Now I know that you probably won’t believe me as I say all this, and I really don’t blame you. Right now things are so toxic and hopeless and it seems like you’re not going to make it out. So if I can just give you a little advice, to stick it out until these things start happening.
1. Cry. You’re starting to get good at that, and I think it’s something to be proud of. When there’s nothing left to do, you really don’t have to be embarrassed or ashamed for crying. It’s healthy, and every time you do it is a time that you’re not doing something worse. Be sure to drink a lot of water though. And keep your electrolytes higher than you think they need to be.
2. Breathe. I know you don’t have a choice or anything but what I mean is, put time aside to just focus on your breathing, especially when you get upset. Focus on making a long breath out. It’s going to physically calm you down. It seems silly but it’s worth it, and no one can be mad at you for breathing.
3. When someone tells you who they are, believe them. You have this tendency to see and hope for the best in people. And it’s one of the most beautiful things about you, but it gets you in some real trouble. People have a way of telling us and showing us who they are off the bat. Instead of listening to your thoughts about them, look out for theirs. This will let you know what kind of person they consider themselves to be. If someone tells you that they’re trouble, believe them. They’re either telling the truth or trying to manipulate you which isn’t worth your time anyway. All the great things you see in them may be true, but you don’t know how much emotional work you’re going to have to take on to get them to express from that place, and very likely it won’t work anyway.
4. Now this one is trivial, but I can’t help it. You’re so obsessed with the idea that eating copious amounts of fruits will make you miraculously healthy. Fruit is good for you, but not that much. Okay? So shift your focus to keeping your vegetable intake up instead and eating more balanced instead of gigantic carb or fruit meals. You will feel better, I promise.
When you start to feel alone just remember it’s not forever. More people will come. Ones that care, and are fun. Ones you don’t have to beg for forgiveness or convince to love you. For now, just focus on being kind and growing yourself into the person that the not-desperate part of you wants to become.
And remember that weirdness has its place. You may not always be “normal”, and that’s okay. You don’t have to make it your identity or wear it as a badge of courage. You can be weird sometimes, and not others. It’s not an either/or, identity issue. Accept yourself for who you are, both the boring and weird parts, side by side. This will bring you a lot of peace and assurance in years to come.

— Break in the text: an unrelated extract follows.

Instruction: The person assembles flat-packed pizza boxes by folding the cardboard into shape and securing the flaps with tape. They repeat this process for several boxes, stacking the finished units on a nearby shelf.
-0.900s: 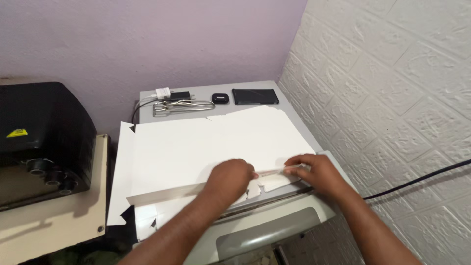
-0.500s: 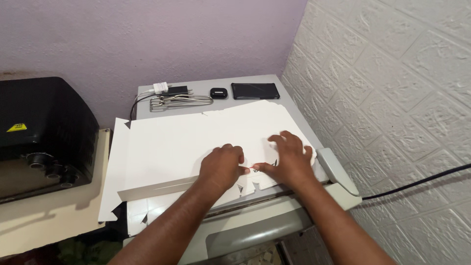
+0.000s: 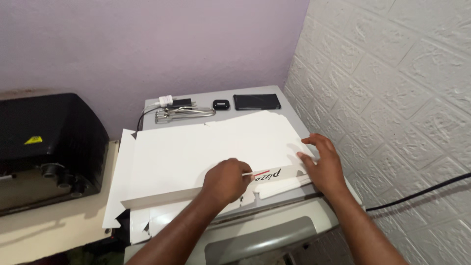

Most of all, just know that you are loved. You are going to meet a lot of people over the years. Some will be good for you and others in the long term really won’t. But you’re going to give out love, and you’re going to get it back consistently. The world does want you around. Even when it’s hard. Even when some people make it difficult. Stick around to love and be loved again, each time better than the last, because you’re armed with new wisdom.
I love you. I can’t wait until you too can see the beauty that’s in the world around you. And thank you for listening. You’re so much stronger and better of a person than you believe you are.
Love,
Bekah
I like like your letter and the idea, I am going to try writing a letter to my past self today. Thanks for sharing.
Thank you! I really enjoyed this exercise, and each time, I find out a little more about myself. I hope it is as healing and revealing for you.